Report every line below that holds the word "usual".

- **Provided material**:
####################
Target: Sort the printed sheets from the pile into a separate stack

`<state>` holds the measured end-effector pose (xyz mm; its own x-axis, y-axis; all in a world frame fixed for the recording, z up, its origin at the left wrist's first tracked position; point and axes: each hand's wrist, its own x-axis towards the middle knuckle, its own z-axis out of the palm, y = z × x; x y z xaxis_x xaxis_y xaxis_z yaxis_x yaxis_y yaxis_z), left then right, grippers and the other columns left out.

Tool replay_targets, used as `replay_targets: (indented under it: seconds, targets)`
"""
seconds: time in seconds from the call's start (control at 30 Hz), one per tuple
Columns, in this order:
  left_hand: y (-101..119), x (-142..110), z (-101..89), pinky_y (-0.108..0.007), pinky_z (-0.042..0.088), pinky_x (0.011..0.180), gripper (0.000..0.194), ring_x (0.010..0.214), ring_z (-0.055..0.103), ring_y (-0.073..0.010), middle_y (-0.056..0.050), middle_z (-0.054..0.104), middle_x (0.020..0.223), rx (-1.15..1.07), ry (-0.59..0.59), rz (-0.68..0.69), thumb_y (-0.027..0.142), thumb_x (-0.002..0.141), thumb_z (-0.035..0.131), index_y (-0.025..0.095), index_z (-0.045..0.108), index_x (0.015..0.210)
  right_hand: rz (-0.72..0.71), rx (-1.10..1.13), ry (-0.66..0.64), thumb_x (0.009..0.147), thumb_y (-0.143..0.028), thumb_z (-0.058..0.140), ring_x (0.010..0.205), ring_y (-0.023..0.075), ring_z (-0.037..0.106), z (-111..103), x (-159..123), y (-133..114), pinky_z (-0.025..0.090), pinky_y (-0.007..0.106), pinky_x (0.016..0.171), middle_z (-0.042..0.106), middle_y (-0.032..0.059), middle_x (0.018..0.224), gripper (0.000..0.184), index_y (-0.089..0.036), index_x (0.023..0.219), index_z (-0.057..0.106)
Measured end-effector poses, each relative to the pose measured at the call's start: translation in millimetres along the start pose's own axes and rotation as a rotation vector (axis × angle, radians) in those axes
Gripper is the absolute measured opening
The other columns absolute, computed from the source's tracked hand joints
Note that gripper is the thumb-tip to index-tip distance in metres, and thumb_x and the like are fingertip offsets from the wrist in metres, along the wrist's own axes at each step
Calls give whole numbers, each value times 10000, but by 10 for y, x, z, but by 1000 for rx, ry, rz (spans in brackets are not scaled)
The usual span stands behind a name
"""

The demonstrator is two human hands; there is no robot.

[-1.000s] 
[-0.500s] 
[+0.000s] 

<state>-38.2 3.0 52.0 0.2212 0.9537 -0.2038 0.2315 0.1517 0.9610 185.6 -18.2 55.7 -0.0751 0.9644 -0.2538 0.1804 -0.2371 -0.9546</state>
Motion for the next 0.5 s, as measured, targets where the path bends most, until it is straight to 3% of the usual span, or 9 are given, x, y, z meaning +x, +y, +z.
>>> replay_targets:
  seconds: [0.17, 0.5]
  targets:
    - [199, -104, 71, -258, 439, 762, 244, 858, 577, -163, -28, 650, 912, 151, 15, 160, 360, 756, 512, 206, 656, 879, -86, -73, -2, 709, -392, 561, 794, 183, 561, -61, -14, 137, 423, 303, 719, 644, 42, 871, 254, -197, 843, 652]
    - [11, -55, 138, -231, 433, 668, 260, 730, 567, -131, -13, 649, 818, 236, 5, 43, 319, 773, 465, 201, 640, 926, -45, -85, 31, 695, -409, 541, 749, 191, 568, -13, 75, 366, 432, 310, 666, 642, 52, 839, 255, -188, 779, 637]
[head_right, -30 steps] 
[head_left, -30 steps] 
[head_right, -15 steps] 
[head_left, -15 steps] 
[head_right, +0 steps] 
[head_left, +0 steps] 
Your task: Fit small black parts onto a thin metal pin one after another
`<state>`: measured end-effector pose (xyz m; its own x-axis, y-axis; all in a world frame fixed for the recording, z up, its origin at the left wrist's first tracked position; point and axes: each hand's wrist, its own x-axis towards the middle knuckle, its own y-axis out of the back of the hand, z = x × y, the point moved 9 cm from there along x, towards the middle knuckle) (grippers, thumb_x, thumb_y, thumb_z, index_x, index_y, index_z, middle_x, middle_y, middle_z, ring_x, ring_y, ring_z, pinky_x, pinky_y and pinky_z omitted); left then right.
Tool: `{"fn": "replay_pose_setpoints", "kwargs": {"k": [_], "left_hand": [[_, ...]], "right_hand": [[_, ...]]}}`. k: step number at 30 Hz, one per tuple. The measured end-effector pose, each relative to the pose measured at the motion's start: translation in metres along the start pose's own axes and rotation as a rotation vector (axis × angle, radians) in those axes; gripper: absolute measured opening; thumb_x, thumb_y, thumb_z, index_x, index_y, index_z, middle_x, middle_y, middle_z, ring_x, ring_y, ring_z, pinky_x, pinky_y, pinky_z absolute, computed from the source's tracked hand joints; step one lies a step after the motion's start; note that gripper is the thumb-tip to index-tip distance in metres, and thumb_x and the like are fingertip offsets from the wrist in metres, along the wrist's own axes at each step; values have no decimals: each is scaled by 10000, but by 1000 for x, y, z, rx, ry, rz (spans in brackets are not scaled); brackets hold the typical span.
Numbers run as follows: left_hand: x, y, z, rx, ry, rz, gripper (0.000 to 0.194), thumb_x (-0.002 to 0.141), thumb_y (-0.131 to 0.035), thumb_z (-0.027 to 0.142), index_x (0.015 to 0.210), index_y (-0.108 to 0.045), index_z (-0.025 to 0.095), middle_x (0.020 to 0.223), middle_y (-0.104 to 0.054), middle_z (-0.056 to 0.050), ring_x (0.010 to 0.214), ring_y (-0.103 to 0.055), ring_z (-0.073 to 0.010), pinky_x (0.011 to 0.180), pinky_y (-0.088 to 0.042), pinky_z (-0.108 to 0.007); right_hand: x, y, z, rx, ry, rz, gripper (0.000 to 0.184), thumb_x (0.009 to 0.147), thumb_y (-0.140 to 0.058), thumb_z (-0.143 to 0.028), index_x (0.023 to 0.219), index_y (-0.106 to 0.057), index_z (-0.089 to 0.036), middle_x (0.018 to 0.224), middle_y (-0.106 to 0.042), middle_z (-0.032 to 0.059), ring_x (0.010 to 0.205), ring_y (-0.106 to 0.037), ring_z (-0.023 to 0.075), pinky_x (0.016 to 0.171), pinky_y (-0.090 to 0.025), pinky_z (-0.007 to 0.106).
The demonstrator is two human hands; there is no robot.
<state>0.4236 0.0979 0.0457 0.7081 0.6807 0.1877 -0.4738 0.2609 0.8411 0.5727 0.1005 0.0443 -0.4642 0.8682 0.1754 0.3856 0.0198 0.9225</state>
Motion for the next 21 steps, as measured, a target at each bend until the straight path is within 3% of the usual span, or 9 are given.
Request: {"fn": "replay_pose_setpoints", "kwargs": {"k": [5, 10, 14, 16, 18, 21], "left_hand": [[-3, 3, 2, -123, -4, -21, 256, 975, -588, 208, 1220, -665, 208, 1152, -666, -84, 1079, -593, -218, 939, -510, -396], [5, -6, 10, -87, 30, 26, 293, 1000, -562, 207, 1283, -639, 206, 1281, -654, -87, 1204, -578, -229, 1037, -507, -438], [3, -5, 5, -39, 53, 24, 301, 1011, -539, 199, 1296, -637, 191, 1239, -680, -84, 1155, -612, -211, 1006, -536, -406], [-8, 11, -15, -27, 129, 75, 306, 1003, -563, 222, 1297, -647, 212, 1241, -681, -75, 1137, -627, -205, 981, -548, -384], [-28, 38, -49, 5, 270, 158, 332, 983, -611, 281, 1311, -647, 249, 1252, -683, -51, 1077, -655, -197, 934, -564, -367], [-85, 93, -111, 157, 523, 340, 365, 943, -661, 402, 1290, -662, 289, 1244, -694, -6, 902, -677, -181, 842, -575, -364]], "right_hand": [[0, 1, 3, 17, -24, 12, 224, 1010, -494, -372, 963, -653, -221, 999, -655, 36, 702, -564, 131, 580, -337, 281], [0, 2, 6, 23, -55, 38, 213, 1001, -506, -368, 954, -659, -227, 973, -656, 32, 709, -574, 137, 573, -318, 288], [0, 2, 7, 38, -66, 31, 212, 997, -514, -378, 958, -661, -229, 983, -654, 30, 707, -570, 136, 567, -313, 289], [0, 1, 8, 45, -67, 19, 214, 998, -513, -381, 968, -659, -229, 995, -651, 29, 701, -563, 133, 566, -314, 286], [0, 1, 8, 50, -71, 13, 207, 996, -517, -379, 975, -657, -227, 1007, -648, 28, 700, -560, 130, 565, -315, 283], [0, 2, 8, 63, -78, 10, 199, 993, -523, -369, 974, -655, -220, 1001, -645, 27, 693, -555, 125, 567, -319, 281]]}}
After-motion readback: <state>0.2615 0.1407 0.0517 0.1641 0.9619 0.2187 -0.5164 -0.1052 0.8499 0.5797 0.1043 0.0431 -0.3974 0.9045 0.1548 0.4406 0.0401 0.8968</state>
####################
- **Answer for this exercise**:
The usual span stands behind a name
Motion for the next 0.5 s, as measured, targets where the path bends most, until it is straight to 3% of the usual span, or 9 are given, x, y, z meaning +x, +y, +z.
Motion for the next 21 steps, as measured, a target at each bend until the straight path is within 3% of the usual span, or 9 are given.

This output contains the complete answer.